Why do parents recommend to their own children such boring stuff they think is safe?

(emphasis added)

I really liked Ian’s gung ho attitude about doing what you love, but he seemed genuinely confused about why parents wouldn’t support their kids. So I sent him an email:

Ian,
I’ve read some stuff in your blog. I like it. I got linked by the entry on 10 questions. I totally agree with most of your ideas about entrepreneurship and taking big risks. But it seems you are a litle confused by why parents wouldn’t just support their kids’ wild dreams. So, having ex-traditionally Chinese parents, and observing a lot of people at Stanford with parents like this, I’d like to offer some insights.1) Parents don’t get much of the reward, but absorb a lot of the risk.
Paul Graham has talked about this. What happens when you move to LA to make it big in Hollywood. Your parents don’t get to go to the parties, meet tons of new people, acting in small roles, etc.
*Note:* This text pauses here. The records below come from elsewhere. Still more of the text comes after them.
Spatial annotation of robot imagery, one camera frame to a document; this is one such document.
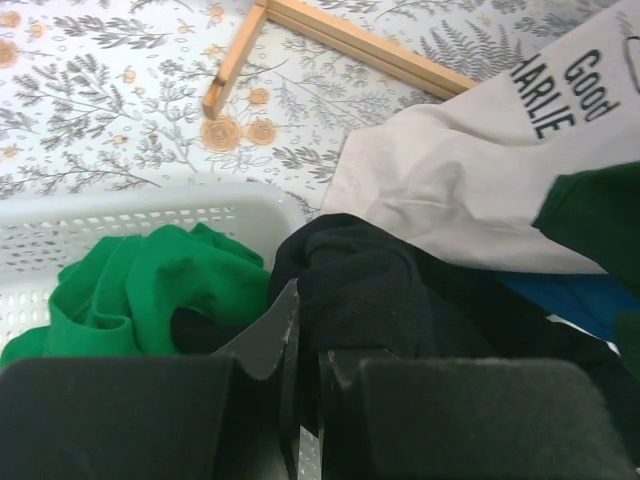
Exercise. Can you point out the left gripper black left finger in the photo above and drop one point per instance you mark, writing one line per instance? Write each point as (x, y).
(228, 415)

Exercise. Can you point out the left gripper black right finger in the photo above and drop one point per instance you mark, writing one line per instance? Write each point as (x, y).
(385, 418)

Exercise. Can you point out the black daisy t shirt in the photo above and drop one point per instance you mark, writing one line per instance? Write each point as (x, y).
(361, 289)

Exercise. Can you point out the bright green t shirt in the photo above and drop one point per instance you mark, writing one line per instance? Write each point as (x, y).
(120, 298)

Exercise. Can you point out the teal blue t shirt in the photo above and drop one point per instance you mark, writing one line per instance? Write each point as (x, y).
(565, 300)

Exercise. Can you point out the cream t shirt on table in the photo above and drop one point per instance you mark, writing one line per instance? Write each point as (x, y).
(465, 179)

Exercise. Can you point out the dark green raglan shirt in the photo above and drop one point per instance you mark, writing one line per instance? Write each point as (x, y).
(595, 213)

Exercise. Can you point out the white plastic laundry basket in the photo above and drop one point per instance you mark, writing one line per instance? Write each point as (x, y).
(40, 236)

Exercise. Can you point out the wooden clothes rack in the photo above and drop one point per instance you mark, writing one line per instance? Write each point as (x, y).
(339, 35)

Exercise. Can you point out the floral table cloth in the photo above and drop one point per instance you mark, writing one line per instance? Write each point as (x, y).
(106, 96)

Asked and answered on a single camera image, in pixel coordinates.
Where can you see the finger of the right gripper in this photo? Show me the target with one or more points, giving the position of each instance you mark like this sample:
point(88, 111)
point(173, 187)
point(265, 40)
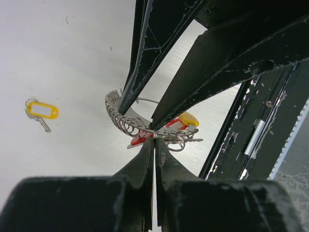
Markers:
point(158, 24)
point(223, 57)

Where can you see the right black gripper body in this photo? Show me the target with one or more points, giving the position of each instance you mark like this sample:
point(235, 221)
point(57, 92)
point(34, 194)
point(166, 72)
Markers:
point(262, 16)

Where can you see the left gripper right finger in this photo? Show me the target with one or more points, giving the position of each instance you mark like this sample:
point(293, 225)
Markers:
point(186, 203)

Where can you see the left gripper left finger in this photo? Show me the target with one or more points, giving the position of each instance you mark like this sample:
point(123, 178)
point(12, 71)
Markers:
point(118, 203)

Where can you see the red key tag with key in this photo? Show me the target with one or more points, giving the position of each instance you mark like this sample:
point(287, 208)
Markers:
point(136, 142)

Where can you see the small red key tag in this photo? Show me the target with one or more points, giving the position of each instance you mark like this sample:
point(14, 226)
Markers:
point(176, 124)

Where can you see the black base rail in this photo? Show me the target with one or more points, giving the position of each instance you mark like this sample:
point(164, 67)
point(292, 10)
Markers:
point(259, 123)

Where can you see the white cable duct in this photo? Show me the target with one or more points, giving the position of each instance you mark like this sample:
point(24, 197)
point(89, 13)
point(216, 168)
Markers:
point(289, 141)

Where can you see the yellow key tag with ring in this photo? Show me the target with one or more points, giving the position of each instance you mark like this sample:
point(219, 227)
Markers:
point(40, 111)

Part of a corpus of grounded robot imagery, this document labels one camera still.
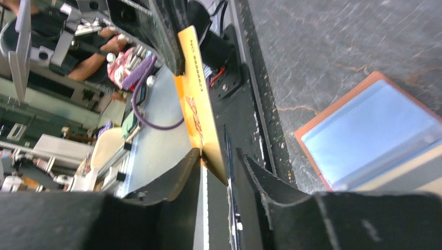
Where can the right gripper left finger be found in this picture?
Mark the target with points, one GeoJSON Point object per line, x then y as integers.
{"type": "Point", "coordinates": [159, 215]}

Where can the person in background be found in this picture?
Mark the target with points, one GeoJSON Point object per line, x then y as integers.
{"type": "Point", "coordinates": [86, 54]}

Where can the orange VIP credit card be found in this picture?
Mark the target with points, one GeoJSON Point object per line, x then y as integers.
{"type": "Point", "coordinates": [196, 105]}

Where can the brown leather card holder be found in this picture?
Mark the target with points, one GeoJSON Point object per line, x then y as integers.
{"type": "Point", "coordinates": [370, 130]}

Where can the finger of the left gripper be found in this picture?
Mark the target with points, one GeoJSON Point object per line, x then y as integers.
{"type": "Point", "coordinates": [154, 24]}

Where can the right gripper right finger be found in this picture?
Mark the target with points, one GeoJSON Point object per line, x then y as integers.
{"type": "Point", "coordinates": [291, 219]}

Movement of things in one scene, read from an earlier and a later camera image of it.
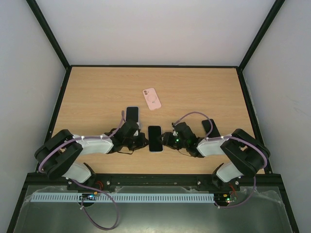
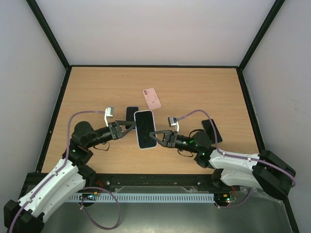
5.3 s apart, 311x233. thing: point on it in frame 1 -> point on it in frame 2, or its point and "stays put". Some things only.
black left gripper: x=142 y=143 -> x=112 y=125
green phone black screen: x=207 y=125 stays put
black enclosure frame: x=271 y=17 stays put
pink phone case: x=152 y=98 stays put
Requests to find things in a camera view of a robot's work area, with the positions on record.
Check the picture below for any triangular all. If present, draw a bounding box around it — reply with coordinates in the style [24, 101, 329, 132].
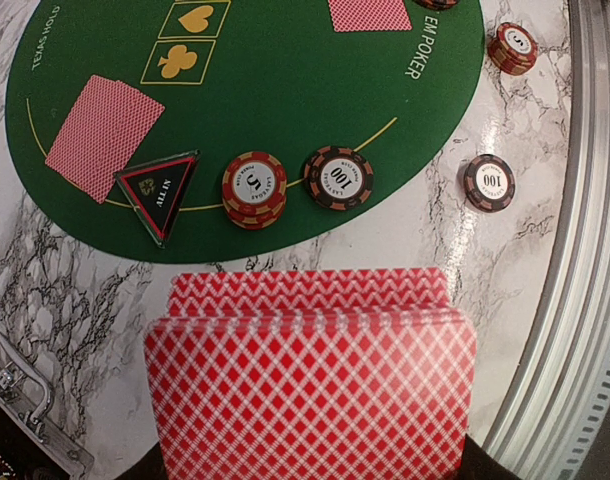
[114, 150, 201, 248]

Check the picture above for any brown poker chip stack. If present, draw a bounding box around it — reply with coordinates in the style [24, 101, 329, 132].
[463, 154, 516, 212]

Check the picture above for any front aluminium rail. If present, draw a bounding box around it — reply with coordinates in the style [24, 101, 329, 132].
[484, 1, 610, 479]

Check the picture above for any round green poker mat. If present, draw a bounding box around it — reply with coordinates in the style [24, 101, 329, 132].
[5, 1, 485, 264]

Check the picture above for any orange poker chip stack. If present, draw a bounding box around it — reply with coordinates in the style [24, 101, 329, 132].
[488, 22, 538, 76]

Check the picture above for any single red playing card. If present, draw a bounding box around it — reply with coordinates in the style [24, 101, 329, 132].
[45, 75, 124, 197]

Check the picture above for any red playing card deck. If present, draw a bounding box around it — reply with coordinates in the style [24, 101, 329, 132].
[144, 268, 476, 479]

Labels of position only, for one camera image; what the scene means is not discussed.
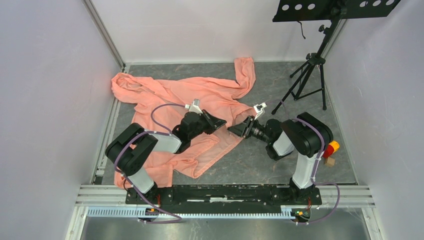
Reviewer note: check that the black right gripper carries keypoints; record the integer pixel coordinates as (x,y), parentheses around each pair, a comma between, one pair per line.
(238,129)

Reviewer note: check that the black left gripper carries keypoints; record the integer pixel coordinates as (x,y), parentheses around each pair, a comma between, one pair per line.
(213,122)

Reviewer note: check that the salmon pink zip jacket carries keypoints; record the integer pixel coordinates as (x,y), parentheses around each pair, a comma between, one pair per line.
(159,107)

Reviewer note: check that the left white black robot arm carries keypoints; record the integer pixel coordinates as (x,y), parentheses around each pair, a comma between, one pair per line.
(131,149)

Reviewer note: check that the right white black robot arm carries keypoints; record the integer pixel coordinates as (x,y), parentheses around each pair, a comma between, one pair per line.
(305,134)

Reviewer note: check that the black tripod stand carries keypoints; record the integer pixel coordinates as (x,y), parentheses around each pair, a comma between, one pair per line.
(313,60)

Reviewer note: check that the yellow red toy block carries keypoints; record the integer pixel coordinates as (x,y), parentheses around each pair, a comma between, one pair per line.
(331,149)

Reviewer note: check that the small wooden cube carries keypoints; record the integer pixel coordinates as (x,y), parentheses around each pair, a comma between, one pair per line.
(329,162)

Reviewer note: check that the black perforated stand tray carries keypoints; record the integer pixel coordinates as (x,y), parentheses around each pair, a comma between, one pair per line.
(318,10)

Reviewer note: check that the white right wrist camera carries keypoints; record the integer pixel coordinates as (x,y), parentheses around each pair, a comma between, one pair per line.
(259,110)

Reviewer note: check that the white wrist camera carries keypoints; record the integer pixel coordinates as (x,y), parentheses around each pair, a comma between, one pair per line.
(194,106)
(259,110)

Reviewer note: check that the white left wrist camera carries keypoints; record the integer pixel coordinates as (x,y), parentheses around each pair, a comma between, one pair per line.
(194,106)

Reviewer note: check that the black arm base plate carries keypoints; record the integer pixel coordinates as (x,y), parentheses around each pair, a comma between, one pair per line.
(232,199)

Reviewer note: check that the slotted white cable duct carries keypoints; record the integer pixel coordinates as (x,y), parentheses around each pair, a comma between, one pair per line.
(143,212)
They do have to deal with the risk of a broke, run down, crying and worse, coked-out child coming home to mom and dad when things don’t work out. That risk is a lot lower when someone becomes a doctor or biomedical engineer

2) Losing Face
Failure isn’t just a problem of taking care of your child. Its also dealing with questions of “what is junior doing these days?” It’s embarassing to have to say “oh, he’s staying at home while he looks for a new job”. Sure, this is shallow, but it is a real factor.

3) Not Wanting to See Your Child Hurt
Kill the dream early, so they won’t get hurt later on when they don’t get it. Yes, a terrible strategy, but one that actually happens. Parents tell their kids not to run across the street because they can’t bear to see their child get hit by a car. In the same way, they encourage kids to take the safe way in a career, in life.

4) Financial Concerns
Many parents, especially of the Asian community, rely on their children as their retirement. This is not a good thing, but it happens. They would rather their child be in a stable, corporate, big company job with benefits and a nice salary then off trying to start their own business. Because business man can better care for them and help them with their living expenses and health care costs. Again, I don’t support this, but it does happen.

There are more reasons, but I am out of time right now. Hopefully this has given you a little better understanding of why some parents might encourage the safe, instead risky but more likely to see big success, route.

He has some great responses. Read it here.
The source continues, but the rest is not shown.